### DATA SECTION
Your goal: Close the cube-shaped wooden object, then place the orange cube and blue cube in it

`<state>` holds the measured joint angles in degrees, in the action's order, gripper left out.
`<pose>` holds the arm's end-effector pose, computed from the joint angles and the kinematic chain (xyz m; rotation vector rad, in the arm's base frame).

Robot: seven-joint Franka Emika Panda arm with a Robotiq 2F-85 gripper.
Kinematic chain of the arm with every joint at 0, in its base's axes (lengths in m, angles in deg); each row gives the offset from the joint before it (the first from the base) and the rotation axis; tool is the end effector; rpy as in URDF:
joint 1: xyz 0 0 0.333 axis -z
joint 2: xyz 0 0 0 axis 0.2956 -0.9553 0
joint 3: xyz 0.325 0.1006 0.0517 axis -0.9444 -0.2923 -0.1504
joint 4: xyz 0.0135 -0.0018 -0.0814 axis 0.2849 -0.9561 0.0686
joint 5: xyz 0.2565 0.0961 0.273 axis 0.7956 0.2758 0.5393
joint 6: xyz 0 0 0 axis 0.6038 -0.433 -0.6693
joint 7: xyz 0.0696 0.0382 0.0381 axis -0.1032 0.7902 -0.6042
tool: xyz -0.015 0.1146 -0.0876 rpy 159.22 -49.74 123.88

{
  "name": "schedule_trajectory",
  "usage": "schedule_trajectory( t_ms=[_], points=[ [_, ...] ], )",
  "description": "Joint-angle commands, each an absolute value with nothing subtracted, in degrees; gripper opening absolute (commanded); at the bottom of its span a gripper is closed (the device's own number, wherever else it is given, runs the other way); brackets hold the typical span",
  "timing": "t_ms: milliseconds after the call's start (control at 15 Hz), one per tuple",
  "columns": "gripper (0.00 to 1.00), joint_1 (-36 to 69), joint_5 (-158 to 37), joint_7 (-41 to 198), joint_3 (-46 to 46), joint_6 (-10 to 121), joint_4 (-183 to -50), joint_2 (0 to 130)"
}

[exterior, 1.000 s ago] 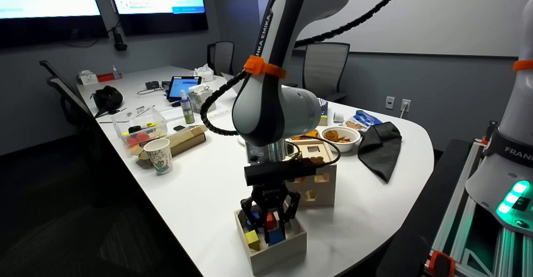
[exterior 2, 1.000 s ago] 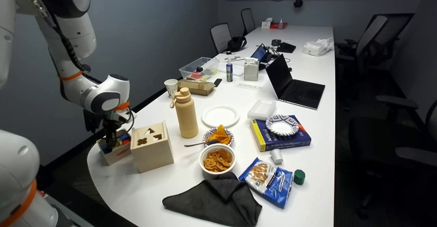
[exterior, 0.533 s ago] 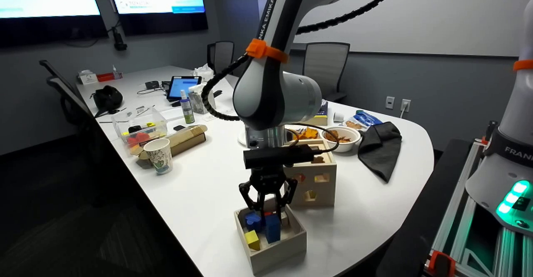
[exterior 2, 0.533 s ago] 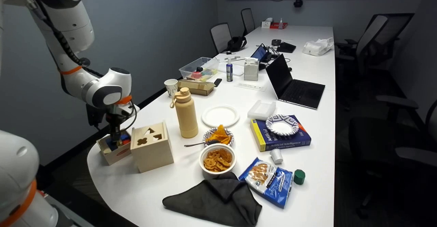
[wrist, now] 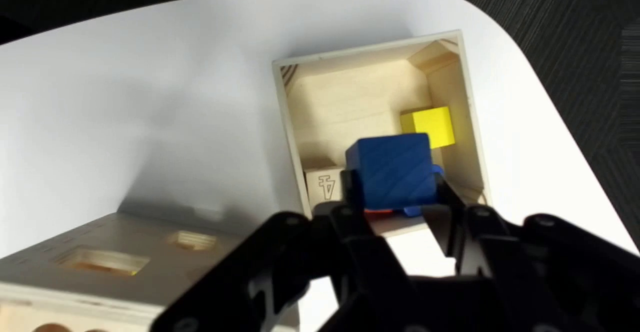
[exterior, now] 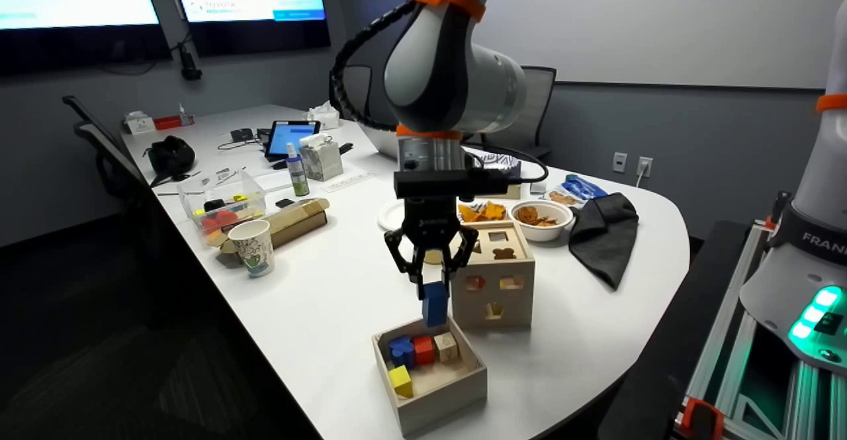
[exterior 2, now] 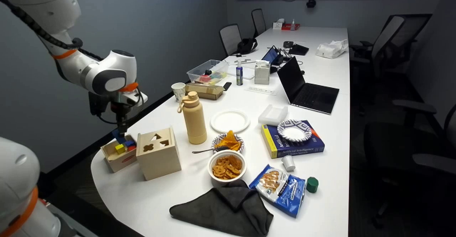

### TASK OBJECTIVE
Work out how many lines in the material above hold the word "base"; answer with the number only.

### RESULT OF THIS EXERCISE
2